Supongo que debe ser como mirar desde la ventana de un avión en pleno vuelo. Todo es tan pequeño e insignificante, pero al mismo tiempo tan importante para todos nosotros. Los rascacielos en los principales centros financieros, donde se decide la economía de toda una ciudad desde arriba son sólo cajas en el suelo. El Ferrari que algunas personas ricas les gusta lucir no es más que un solo punto, como tantos otros puntos en el camino. La hermosa estrella de televisión es prácticamente invisible para el ojo humano desde arriba, así como el resto de la población.
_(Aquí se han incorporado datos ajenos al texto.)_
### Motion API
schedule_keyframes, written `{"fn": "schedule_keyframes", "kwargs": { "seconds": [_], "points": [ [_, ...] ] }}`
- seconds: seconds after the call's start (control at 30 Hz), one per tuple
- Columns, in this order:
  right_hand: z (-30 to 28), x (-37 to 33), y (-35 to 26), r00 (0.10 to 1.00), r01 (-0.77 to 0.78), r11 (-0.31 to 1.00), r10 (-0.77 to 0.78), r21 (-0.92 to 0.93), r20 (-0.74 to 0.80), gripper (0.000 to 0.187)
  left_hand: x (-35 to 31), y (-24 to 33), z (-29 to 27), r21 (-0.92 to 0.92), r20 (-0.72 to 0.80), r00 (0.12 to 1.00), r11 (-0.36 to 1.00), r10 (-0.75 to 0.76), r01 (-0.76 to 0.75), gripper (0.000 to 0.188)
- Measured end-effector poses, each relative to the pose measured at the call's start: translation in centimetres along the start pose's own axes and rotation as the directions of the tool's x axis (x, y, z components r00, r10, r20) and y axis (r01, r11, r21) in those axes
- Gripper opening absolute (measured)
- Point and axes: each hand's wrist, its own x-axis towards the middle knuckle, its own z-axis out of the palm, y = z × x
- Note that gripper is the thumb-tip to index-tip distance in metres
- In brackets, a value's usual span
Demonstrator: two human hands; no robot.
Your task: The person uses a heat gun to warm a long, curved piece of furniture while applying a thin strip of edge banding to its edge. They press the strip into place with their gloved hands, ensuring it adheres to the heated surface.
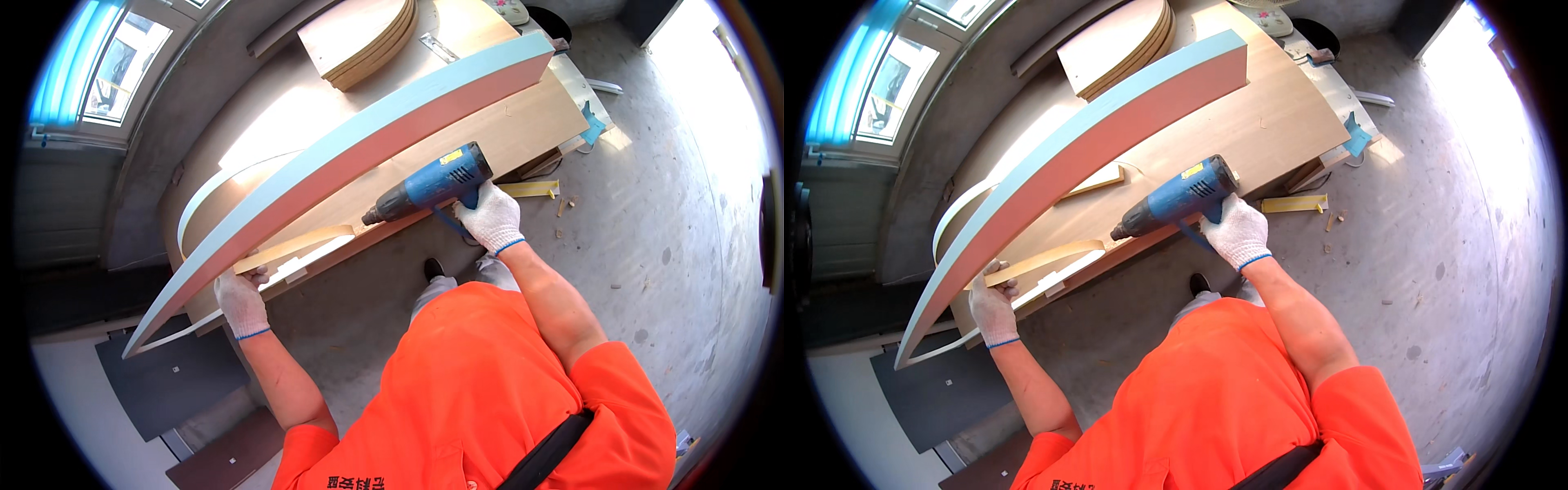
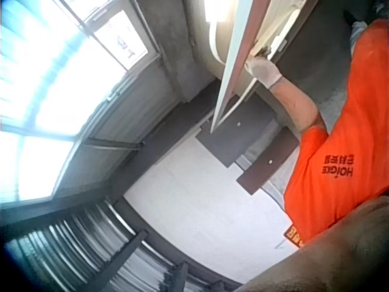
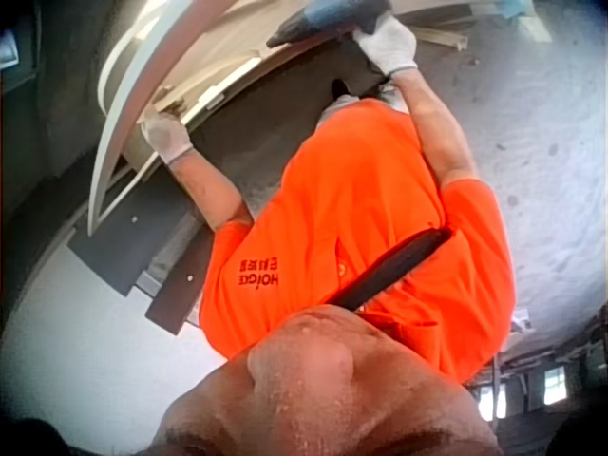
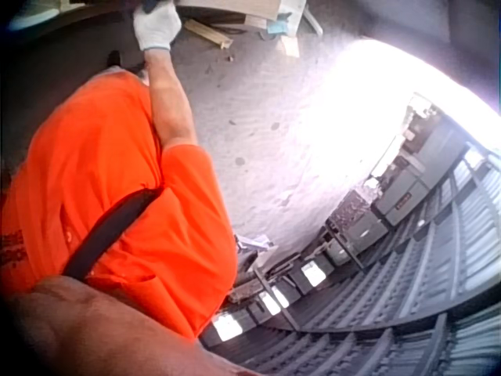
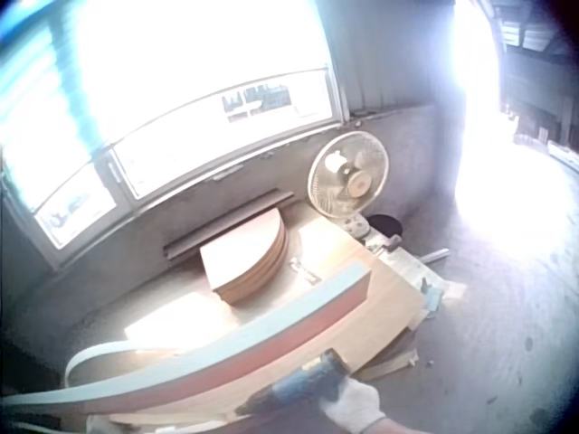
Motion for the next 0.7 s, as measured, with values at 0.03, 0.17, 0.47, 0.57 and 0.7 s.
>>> {"fn": "schedule_keyframes", "kwargs": {
  "seconds": [0.03,0.17,0.47,0.57,0.7],
  "points": [
    [-0.1,-0.1,-0.3,1.0,-0.002,1.0,0.002,0.016,0.009,0.045,0.0,0.0,-0.1,-0.002,0.002,1.0,1.0,-0.002,0.002,0.045],
    [-0.8,-0.4,-1.7,0.999,0.0,0.993,-0.004,0.117,0.034,0.047,-0.5,-0.2,0.2,-0.004,0.019,1.0,1.0,0.015,-0.015,0.044],
    [-2.5,-0.6,-3.7,0.998,0.058,0.986,-0.061,0.154,0.014,0.049,-0.4,-0.1,0.1,0.0,0.032,0.999,1.0,0.018,-0.018,0.045],
    [-1.2,-0.2,-1.9,0.998,0.067,0.996,-0.067,0.06,0.006,0.046,-0.1,0.2,-0.2,-0.002,0.034,0.999,1.0,0.021,-0.021,0.045],
    [0.3,-0.1,0.3,1.0,0.011,1.0,-0.011,-0.018,-0.002,0.048,-0.1,0.8,0.0,0.004,0.017,1.0,1.0,0.008,-0.008,0.045]
  ]
}}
Esta es la mejor parte del vuelo, todo lo que hay afuera del avión parece de juguete e incluso sientes que nadie te puede hundir a una altura de esas, pero cuando el avión aterriza y vuelves al "tamaño original" todo a tus ojos vuelva a la normalidad. El ser propietario de ese enorme edificio está fuera de tu alcance ... el Ferrari es tan caro que solo podrías tener uno en sueños ... y la celebridad es alguien a la que sigues adorando, simplemente porque ella es una estrella.
Dios ve todo y a todos desde allá arriba, donde se puede tener una visión más completa y clara. Es como mirar a la montaña ... ¿puedes obtener una buena vista, mientras estás al pie de la montaña? Por supuesto que no. Hay que alejarse un poco, tienes que distanciarte un poco para admirar su belleza en su conjunto, y disfrutar del paisaje digno de una postal.
Así como Dios lo ve todo desde arriba, así también sus hijos, aquellos que nacieron de Él. Ellos no se dejan abatir por cualquier problema que se presenta, por todas las críticas lanzadas contra ellos o injusticias que intentan obstaculizarlos. Ellos miran desde arriba, desde la distancia, donde hay espacio suficiente entre ellos y estos problemas.